Doyle Shipping Group (DSG), one of the largest independent shipping and warehousing companies in Ireland, is to hire more than 250 staff as the Brexit transition period end nears.
The company, which has offices and warehouses in many major Irish ports as well as a food storage facility in Belfast, advertised for traffic management operatives and warehouse operatives.
Both adverts state that the positions have a start date of January 1, 2021, the day after the transition period ends.
DSG is hiring over 100 traffic management operatives at Dublin Port. The operatives will work as part of a team in ensuring vehicles are received and checked and that motorists are directed to parking areas or spaces. It is also set to hire over 150 warehouse operatives at Dublin Port.
The staff will work as part of a team that loads and unloads vehicles.
DSG owns and operates over a million square feet of warehousing. It has agri-feed, food-grade and general storage facilities in places including Dublin, Belfast and Cork.
The jobs from DSG have emerged as concerns mount over the pressure Brexit will put on UK and Irish ports.
Last week, Bloomberg reported that more UK companies are trying to recruit extra logistics workers to ensure ports can cope with increased demand for unloading and storing supplies.
Businesses in Northern Ireland have been warned against taking a "wait and see" approach to Brexit as one firm said it had begun stockpiling steel to guard against supply issues at the end of the transition period.
There are now 25 days to go until the end of the transition period as negotiations between the EU and UK reach the 11th hour.
KME Steelworks in Lisburn said it had begun building up its stock of steel to prepare.
But Stephen Kelly, the chief executive of Manufacturing NI, said stockpiling was not as widespread as it had been a year ago.

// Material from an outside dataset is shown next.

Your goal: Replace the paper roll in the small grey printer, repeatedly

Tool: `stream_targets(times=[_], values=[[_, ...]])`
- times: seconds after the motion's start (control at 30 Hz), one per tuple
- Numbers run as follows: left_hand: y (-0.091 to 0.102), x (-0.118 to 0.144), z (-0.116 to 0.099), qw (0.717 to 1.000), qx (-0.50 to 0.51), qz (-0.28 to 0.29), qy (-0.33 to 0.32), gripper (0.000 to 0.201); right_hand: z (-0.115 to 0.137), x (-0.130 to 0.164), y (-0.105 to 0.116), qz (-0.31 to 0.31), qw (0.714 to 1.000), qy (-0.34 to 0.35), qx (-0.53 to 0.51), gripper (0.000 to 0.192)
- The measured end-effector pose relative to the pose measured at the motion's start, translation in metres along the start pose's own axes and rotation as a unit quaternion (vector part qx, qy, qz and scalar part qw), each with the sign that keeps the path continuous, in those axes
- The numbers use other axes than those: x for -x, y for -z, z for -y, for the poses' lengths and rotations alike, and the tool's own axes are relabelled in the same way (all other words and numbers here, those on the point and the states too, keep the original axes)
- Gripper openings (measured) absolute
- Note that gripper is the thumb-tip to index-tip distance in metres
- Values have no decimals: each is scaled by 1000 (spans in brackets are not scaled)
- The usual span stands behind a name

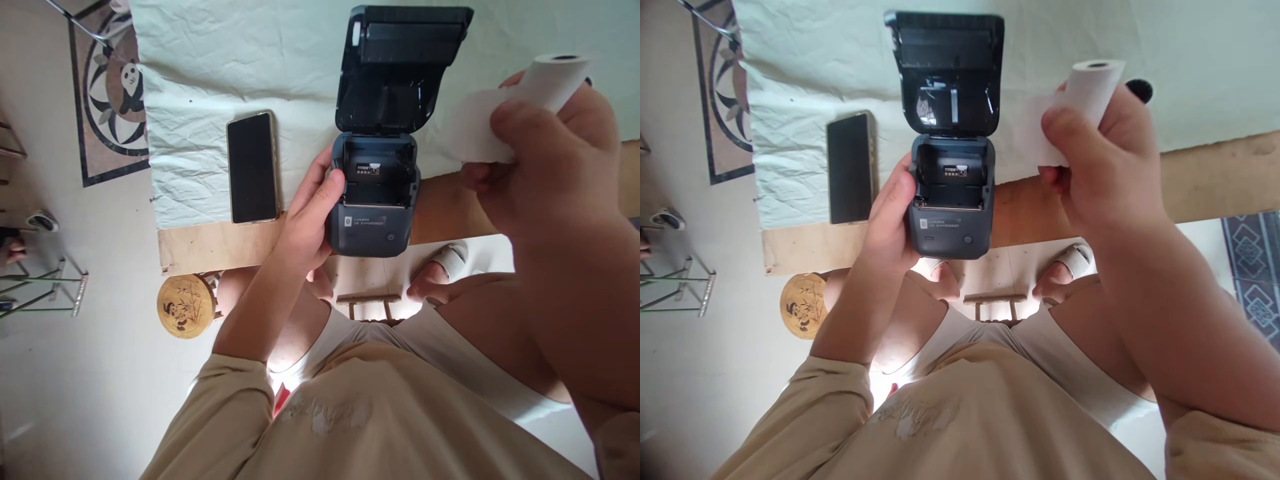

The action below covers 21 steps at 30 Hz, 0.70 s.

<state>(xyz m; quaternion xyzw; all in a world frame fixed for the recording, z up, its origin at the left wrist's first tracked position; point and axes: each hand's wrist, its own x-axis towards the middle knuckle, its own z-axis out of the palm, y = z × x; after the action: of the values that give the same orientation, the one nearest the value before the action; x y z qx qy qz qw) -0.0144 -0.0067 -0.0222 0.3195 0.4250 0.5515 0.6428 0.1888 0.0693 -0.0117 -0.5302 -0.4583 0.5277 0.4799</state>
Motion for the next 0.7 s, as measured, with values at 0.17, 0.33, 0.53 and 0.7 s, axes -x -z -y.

A survey from the Northern Ireland Business Brexit Working Group (NIBBWG) also warned that less than one in five Northern Irish businesses are prepared for the end of the transition period, with a lack of information cited as their biggest concern.
And Mr Kelly said people were wrong to regarding January 1 as another false deadline after previous delays.
"A lot of people have been taken to the top of the hill and let down again with this Brexit issue and are now waiting to see what will happen and respond as best they can - which is enormously dangerous."